§ **Exercise directions**: Sift through the material below and return the lines with "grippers".

§ **Recorded data**:
***

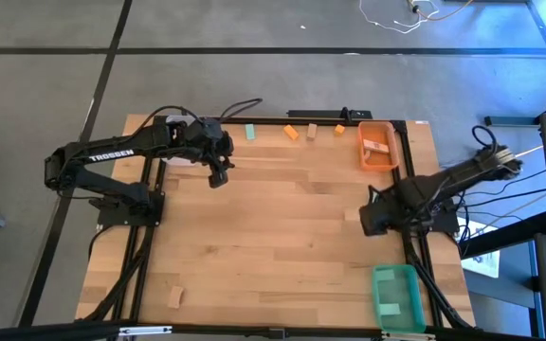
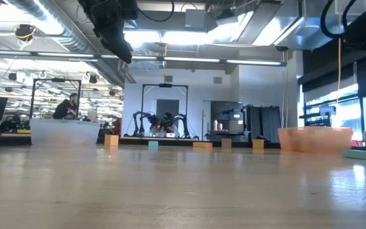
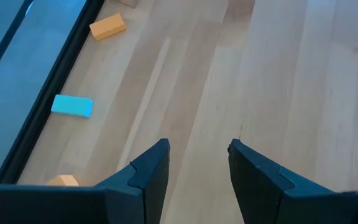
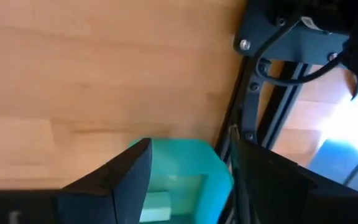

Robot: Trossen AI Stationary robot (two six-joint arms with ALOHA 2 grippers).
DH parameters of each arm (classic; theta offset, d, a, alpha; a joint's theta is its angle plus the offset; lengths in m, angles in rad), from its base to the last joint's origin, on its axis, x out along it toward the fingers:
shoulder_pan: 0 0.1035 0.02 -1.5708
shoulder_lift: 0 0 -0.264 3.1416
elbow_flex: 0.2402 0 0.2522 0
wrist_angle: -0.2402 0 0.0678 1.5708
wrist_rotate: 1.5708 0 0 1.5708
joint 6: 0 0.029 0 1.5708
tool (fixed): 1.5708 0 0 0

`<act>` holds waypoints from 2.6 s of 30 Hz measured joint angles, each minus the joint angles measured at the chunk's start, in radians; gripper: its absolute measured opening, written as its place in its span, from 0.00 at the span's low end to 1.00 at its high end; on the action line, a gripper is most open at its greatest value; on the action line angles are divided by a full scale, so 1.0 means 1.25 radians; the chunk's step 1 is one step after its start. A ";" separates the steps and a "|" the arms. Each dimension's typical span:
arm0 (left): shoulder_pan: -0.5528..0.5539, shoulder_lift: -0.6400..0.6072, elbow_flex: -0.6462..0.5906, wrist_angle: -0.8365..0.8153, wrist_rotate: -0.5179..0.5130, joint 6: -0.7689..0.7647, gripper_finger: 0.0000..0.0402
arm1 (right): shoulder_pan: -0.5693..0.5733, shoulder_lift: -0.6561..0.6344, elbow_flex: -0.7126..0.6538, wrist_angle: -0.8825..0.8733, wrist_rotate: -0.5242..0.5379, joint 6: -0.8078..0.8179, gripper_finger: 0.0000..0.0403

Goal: Sort & place blocks by color
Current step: Put the blue block into the green bin

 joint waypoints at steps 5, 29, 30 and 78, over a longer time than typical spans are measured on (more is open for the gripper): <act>0.000 0.000 0.000 0.000 -0.006 -0.020 0.38 | -0.072 -0.013 -0.032 0.006 0.059 -0.010 0.59; 0.001 0.000 0.000 0.051 -0.006 -0.021 0.38 | -0.450 0.000 -0.201 0.196 0.228 -0.226 0.57; 0.002 0.000 0.000 0.051 -0.006 -0.022 0.38 | -0.462 0.000 -0.201 0.200 0.215 -0.232 0.57; 0.080 0.000 0.000 0.058 -0.003 -0.011 0.38 | -0.555 0.002 -0.344 0.597 0.171 -0.182 0.57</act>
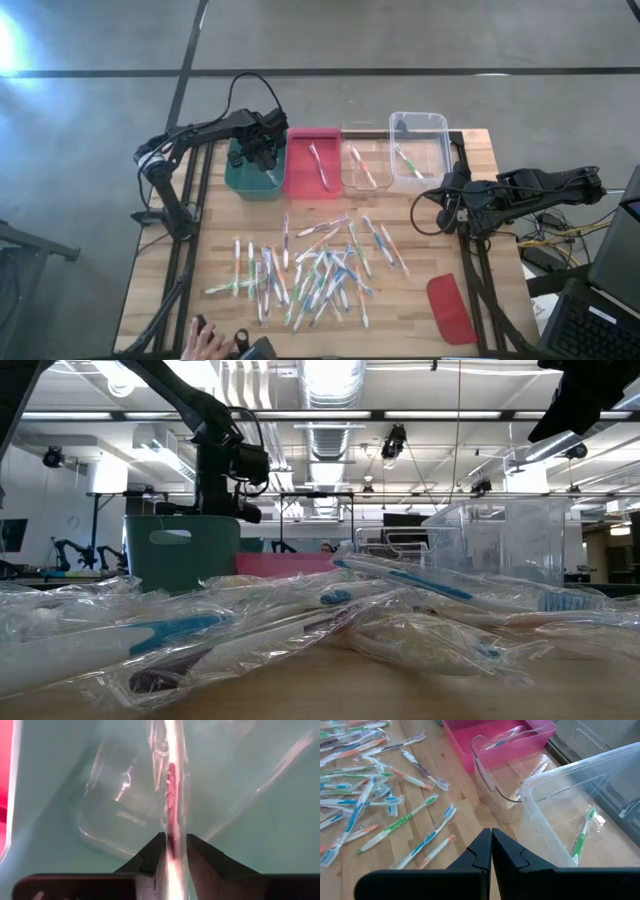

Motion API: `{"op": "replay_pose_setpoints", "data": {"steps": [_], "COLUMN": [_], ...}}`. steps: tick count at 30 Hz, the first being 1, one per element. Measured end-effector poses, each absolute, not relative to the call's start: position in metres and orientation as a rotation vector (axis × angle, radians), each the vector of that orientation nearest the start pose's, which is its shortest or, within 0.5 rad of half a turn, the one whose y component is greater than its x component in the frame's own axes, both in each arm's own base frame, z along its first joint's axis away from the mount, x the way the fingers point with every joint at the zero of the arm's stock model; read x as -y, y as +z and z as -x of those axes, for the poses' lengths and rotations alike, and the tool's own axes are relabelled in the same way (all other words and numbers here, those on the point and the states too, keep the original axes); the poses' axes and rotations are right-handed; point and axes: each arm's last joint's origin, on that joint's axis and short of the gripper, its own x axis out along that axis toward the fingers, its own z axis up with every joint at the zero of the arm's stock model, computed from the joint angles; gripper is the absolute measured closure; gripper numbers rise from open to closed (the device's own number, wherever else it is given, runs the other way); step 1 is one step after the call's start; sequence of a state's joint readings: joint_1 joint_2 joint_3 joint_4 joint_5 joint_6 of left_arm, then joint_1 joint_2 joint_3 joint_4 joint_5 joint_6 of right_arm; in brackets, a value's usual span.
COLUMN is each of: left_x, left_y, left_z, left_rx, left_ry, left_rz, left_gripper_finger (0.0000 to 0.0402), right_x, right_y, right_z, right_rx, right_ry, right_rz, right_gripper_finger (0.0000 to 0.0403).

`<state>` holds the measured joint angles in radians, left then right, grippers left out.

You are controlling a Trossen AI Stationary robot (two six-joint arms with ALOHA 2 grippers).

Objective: Pick & Place Toothbrushes
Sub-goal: Put the violet toothbrush into the green bin, then put the green toothbrush into the white bin

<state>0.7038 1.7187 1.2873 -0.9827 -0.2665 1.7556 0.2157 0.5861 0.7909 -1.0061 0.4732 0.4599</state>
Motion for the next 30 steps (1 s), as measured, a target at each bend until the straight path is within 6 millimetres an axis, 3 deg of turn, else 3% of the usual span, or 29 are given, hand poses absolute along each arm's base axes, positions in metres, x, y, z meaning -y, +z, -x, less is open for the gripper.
{"op": "replay_pose_setpoints", "data": {"steps": [14,21,30], "left_x": [-0.211,-0.199,-0.163], "left_y": [0.226,0.249,0.285], "left_z": [-0.238,-0.235,-0.237], "left_rx": [-1.610,-1.570,-1.458], "left_ry": [-0.622,-0.560,-0.476], "left_rz": [-1.018,-1.074,-1.205], "left_gripper_finger": [0.0308,0.0310,0.0312], "right_x": [-0.007,-0.007,-0.007], "right_y": [0.291,0.291,0.291], "right_z": [-0.093,-0.093,-0.093], "right_rx": [-0.680,-0.680,-0.680], "right_ry": [-0.409,-0.409,-0.408], "right_rz": [-0.164,-0.164,-0.164], "right_gripper_finger": [0.0394,0.0394,0.0394]}}
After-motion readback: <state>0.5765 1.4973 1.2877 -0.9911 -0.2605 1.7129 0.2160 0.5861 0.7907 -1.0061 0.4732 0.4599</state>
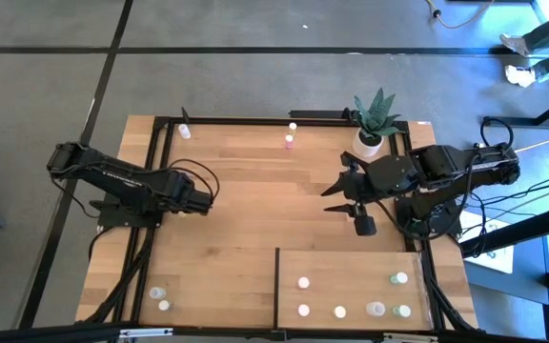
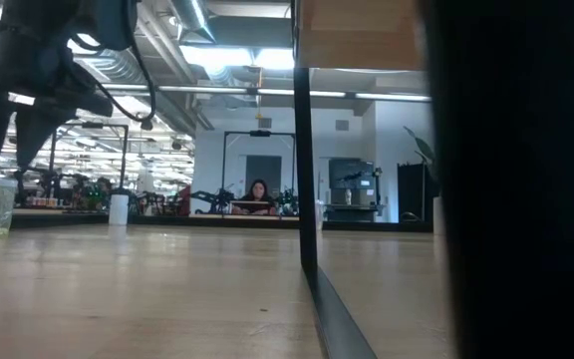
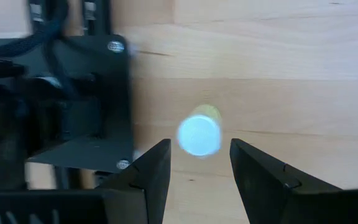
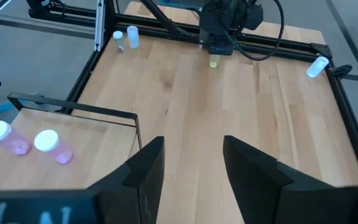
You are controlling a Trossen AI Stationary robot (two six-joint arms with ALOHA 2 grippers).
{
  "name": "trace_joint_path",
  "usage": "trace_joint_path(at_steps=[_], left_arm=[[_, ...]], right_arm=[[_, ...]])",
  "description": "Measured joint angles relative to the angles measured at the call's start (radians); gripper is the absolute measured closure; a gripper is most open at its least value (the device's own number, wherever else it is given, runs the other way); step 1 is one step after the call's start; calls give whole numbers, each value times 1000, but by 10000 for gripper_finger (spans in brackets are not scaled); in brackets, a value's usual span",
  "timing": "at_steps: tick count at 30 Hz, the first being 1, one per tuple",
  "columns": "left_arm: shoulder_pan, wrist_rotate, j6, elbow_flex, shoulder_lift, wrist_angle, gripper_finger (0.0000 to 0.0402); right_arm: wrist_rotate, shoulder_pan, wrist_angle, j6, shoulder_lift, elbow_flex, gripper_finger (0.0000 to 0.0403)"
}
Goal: Pick and place medicine bottles onto shelf by color
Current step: Put the bottom yellow pill bottle on the shelf aligned with the other yellow pill bottle
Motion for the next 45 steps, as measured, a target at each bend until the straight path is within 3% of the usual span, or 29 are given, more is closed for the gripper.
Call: trace_joint_path(at_steps=[12, 22, 32, 45], left_arm=[[0, 0, -4, 0, 0, 11, 238], [0, 0, -7, -14, 0, 18, 181], [0, 0, -36, -110, 1, 109, 178], [0, 10, -34, -111, 1, 129, 178]], right_arm=[[0, 0, 0, -2, 0, 0, 236], [0, 0, 0, -2, 0, 0, 236], [1, 0, 0, -2, 0, 0, 236], [1, 0, 0, 0, 0, 0, 236]])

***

§ **Your solution**:
Robot: Trossen AI Stationary robot (two six-joint arms with ALOHA 2 grippers).
`<state>` holds the measured joint angles in radians, left then right, grippers left out.
You are controlling a Trossen AI Stationary robot (two six-joint arms with ALOHA 2 grippers).
You are controlling a Trossen AI Stationary robot (two six-joint arms with ALOHA 2 grippers).

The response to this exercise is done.